- [The task]: The whole listing is to be returned exactly.

- [Supplied data]:
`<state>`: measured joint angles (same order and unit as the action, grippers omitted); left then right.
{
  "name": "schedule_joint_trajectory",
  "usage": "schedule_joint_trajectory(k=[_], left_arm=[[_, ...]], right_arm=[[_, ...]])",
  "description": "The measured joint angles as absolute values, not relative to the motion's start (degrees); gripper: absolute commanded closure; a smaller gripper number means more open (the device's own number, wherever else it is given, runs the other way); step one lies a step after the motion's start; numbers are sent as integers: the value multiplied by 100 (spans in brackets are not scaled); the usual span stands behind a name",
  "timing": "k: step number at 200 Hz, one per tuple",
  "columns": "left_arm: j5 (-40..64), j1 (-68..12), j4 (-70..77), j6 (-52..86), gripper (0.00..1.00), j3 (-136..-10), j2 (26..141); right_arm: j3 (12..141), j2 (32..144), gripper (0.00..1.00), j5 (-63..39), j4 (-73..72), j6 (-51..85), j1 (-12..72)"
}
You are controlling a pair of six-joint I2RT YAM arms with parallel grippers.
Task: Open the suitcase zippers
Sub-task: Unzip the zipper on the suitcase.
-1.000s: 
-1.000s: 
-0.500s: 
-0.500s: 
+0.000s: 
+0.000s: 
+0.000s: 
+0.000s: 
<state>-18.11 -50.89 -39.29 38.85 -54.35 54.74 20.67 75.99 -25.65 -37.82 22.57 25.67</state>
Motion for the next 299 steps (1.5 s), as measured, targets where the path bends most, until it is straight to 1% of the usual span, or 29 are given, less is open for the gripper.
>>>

- [Answer to the exercise]:
`<state>`: measured joint angles (same order and unit as the action, grippers omitted); left then right.
{
  "name": "schedule_joint_trajectory",
  "usage": "schedule_joint_trajectory(k=[_], left_arm=[[_, ...]], right_arm=[[_, ...]])",
  "description": "The measured joint angles as absolute values, not relative to the motion's start (degrees); gripper: absolute commanded closure; a smaller gripper number means more open (the device's own number, wherever else it is given, runs the other way); step one lies a step after the motion's start; numbers are sent as integers: the value multiplied by 100 (spans in brackets are not scaled); the usual span stands behind a name",
  "timing": "k: step number at 200 Hz, one per tuple",
  "columns": "left_arm: j5 (-40..64), j1 (-68..12), j4 (-70..77), j6 (-52..86), gripper (0.00..1.00), j3 (-136..-10), j2 (26..141); right_arm: j3 (12..141), j2 (32..144), gripper (0.00..1.00), j5 (-63..39), j4 (-73..72), j6 (-51..85), j1 (-12..72)"
}
You are controlling a pair of six-joint I2RT YAM arms with parallel grippers.
Task: Open the suitcase zippers
Sub-task: Unzip the zipper on the suitcase.
-1.000s: 
-1.000s: 
-0.500s: 
-0.500s: 
+0.000s: 
+0.000s: 
+0.000s: 
+0.000s: 
<state>-18.11 -50.89 -39.29 38.85 -54.35 54.74 20.67 75.99 -25.65 -37.82 22.57 25.67</state>
Motion for the next 299 steps (1.5 s), as measured, targets where the path bends most, until it is straight to 1% of the usual span, or 29 are given, less is open for the gripper.
>>>

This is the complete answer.